Don't forget about the 10 times a year when you can't hit the side of a barn.
Yeh, on those days the best thing you can do is go back to sleep .
To me the racket struggles dealing with power from the players side. Your injured wrist aside:
I have had problems on the forehand with this racket and changed my stroke to be more up and over - ie, a emphasis on forward upward spin helps with control. Try to limit flatter strokes if possible. Less around the body, more forward, upward and over if you get what I mean.
On the first serve (flat), I don't believe there are real answers other than lead especially at 12 - in my opinion, this should counter the flex on contact
I'm down at 50 pounds right now with full multifilament jobs. Anything higher and I just don't get enough pop on my shots. I'm starting to get a little more confident hitting flat shots on my forehand. I've got a tendency to pull off my forehand which I need to stop doing.

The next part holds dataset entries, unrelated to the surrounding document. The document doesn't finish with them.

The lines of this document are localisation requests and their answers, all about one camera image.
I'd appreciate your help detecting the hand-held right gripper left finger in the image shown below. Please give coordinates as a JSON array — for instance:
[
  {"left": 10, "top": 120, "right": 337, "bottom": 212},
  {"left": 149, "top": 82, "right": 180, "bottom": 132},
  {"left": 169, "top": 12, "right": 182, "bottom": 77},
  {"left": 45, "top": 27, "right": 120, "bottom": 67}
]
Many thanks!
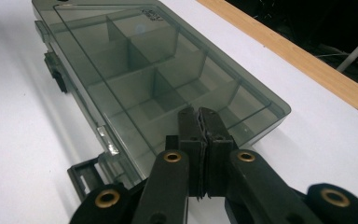
[{"left": 177, "top": 106, "right": 207, "bottom": 199}]

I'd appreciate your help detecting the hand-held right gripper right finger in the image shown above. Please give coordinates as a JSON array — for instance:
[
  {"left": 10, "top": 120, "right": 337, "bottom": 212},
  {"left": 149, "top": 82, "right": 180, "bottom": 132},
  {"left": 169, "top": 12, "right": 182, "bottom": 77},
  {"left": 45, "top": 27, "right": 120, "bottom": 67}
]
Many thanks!
[{"left": 199, "top": 106, "right": 236, "bottom": 199}]

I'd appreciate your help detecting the grey transparent compartment box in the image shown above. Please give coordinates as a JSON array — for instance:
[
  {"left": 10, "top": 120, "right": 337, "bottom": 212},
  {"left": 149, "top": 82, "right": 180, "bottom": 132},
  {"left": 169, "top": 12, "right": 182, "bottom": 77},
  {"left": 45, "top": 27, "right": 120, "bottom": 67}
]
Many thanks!
[{"left": 32, "top": 0, "right": 292, "bottom": 202}]

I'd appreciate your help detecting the wooden table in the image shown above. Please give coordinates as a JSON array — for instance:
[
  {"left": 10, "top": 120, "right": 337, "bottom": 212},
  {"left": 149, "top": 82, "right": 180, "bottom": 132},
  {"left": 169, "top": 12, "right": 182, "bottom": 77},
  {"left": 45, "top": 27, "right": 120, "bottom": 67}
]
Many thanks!
[{"left": 195, "top": 0, "right": 358, "bottom": 123}]

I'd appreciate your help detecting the white metal stand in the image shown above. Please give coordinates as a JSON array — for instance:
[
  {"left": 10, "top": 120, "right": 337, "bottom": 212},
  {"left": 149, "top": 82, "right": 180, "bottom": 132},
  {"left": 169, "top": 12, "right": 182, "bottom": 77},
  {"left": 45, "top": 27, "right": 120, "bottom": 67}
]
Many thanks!
[{"left": 336, "top": 27, "right": 358, "bottom": 74}]

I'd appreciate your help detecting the white table mat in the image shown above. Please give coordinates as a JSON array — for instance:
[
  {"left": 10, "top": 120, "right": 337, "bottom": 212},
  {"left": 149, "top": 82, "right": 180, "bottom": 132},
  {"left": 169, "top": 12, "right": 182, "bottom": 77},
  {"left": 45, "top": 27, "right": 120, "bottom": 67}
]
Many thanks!
[{"left": 0, "top": 0, "right": 358, "bottom": 224}]

To be fair, it's not really built for hitting flat shots. The design of the frame lends itself to more spin.
Which string pattern do you use?
I use the Rebel 95 (and tend to hit flatter).
Guess I should have read your signature!
I have always been afraid to go lower than 55 on ANY racket. But I think i need to reconsider this. When strings loses tension, how much do they lose on average? Anyone? I have often found, i play best when my strings are on their way out (probably lost most tension and has more string sliding movement?)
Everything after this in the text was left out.